Source data:
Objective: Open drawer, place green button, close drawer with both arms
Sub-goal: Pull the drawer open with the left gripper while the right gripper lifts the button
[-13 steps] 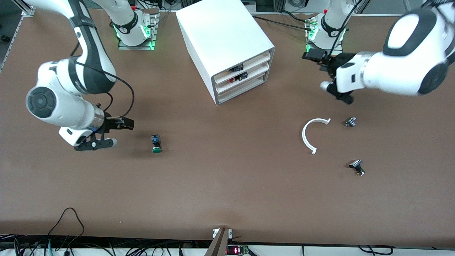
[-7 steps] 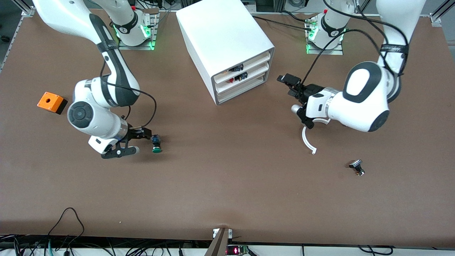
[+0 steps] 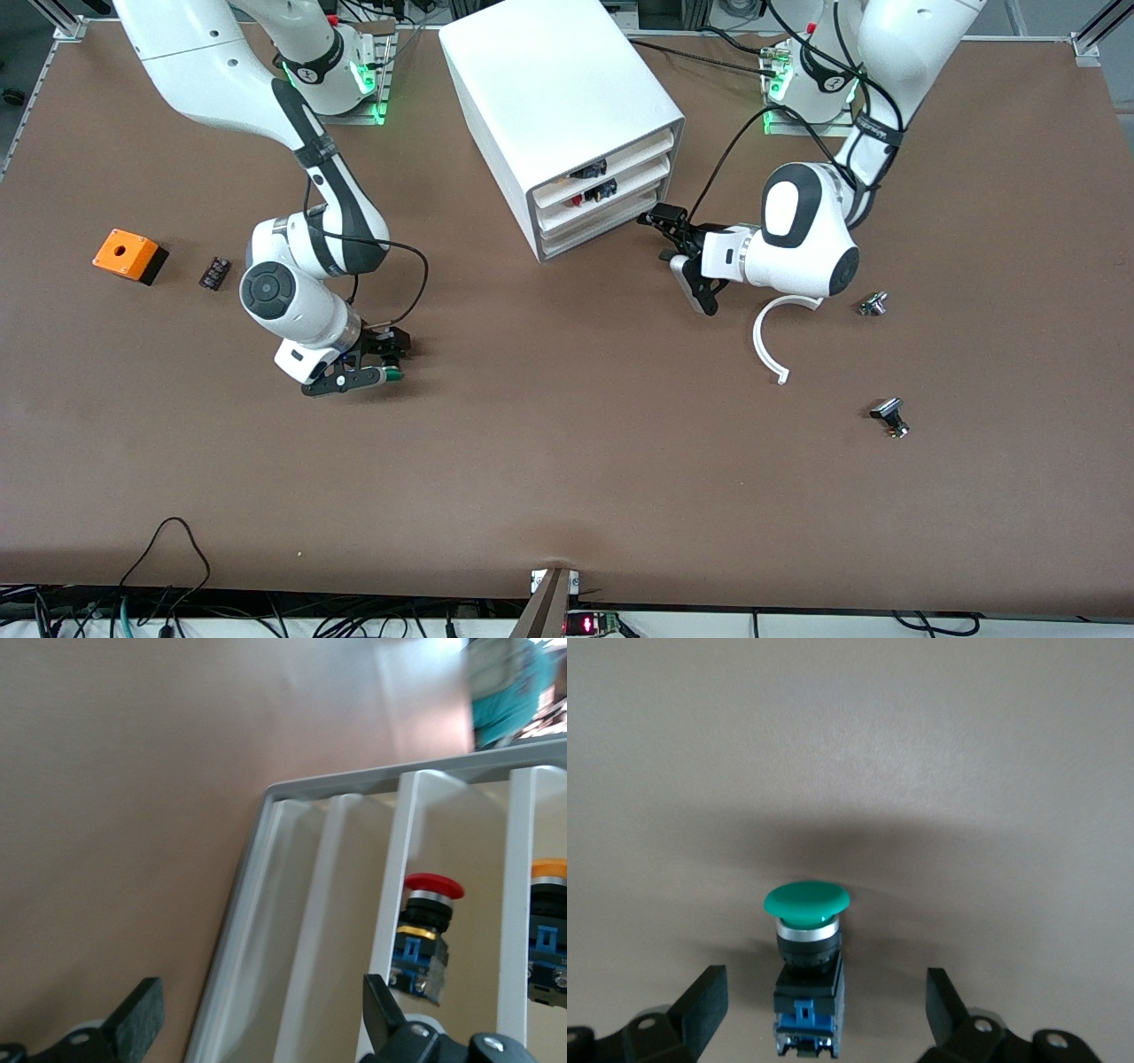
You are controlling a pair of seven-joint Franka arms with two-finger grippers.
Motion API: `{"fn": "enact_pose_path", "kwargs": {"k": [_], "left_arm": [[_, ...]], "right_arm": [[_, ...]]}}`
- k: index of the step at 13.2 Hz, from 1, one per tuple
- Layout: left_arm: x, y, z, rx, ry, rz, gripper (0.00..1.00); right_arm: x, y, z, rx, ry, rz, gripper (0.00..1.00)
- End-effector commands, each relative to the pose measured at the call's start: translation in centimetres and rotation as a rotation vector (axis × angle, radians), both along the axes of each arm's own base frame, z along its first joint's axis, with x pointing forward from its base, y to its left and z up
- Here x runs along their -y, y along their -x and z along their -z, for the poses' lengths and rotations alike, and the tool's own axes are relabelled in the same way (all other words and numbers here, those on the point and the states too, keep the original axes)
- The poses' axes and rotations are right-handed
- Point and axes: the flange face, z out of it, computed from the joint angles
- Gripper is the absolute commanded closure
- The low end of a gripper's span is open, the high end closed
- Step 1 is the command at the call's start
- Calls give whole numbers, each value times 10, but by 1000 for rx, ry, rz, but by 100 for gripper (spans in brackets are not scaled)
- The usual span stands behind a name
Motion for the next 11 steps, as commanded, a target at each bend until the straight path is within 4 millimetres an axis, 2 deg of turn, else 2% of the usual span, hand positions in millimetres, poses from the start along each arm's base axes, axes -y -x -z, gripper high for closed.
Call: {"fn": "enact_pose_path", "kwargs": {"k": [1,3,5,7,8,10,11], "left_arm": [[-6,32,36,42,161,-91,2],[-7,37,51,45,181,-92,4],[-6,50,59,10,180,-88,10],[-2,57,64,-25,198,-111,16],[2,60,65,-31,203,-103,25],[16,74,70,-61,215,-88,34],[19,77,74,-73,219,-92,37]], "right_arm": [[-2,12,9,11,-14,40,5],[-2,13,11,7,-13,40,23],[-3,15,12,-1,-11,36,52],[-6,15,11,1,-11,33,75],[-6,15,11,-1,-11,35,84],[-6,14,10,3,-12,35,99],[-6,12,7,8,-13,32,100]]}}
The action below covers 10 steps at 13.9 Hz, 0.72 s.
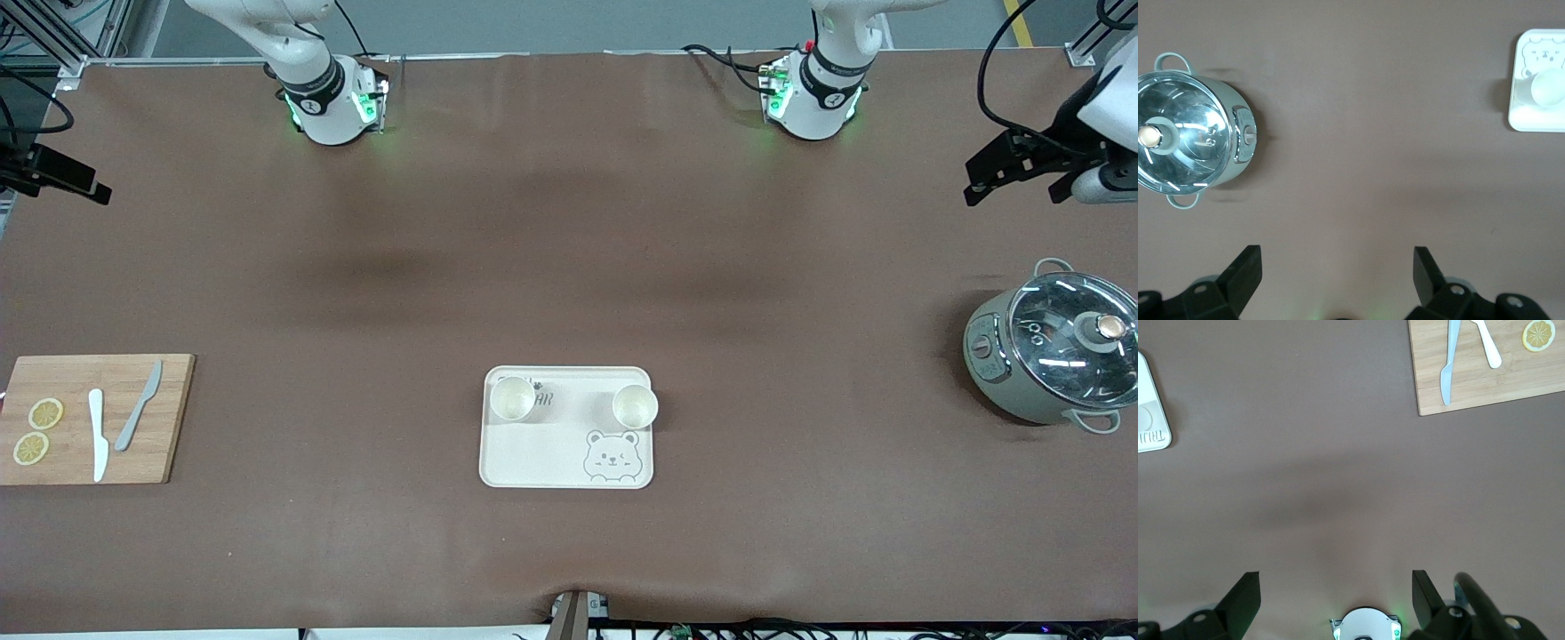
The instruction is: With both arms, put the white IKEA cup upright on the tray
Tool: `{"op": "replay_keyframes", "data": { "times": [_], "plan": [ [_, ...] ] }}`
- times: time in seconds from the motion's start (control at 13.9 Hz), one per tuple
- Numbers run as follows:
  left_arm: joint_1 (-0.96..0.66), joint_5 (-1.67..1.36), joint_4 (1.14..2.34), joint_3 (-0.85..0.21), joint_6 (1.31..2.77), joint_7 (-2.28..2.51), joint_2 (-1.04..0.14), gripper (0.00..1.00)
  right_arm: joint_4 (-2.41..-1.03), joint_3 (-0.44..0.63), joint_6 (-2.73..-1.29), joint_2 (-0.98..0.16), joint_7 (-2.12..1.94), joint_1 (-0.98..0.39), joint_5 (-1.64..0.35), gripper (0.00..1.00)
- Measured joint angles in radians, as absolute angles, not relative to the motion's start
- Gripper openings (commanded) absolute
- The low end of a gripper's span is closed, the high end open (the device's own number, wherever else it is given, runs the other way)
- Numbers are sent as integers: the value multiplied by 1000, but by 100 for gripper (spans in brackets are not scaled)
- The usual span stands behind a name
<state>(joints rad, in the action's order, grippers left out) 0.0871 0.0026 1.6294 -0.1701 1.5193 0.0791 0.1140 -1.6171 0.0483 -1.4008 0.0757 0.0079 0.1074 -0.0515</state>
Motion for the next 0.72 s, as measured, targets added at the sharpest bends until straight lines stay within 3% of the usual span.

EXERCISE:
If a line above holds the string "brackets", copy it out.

YOUR SOLUTION:
- Calls give whole numbers, each value times 10, but by 1000 for rx, ry, rz, but by 100 for gripper (spans in brackets are not scaled)
- Numbers are sent as integers: the value multiplied by 1000, but by 100 for gripper (spans in brackets are not scaled)

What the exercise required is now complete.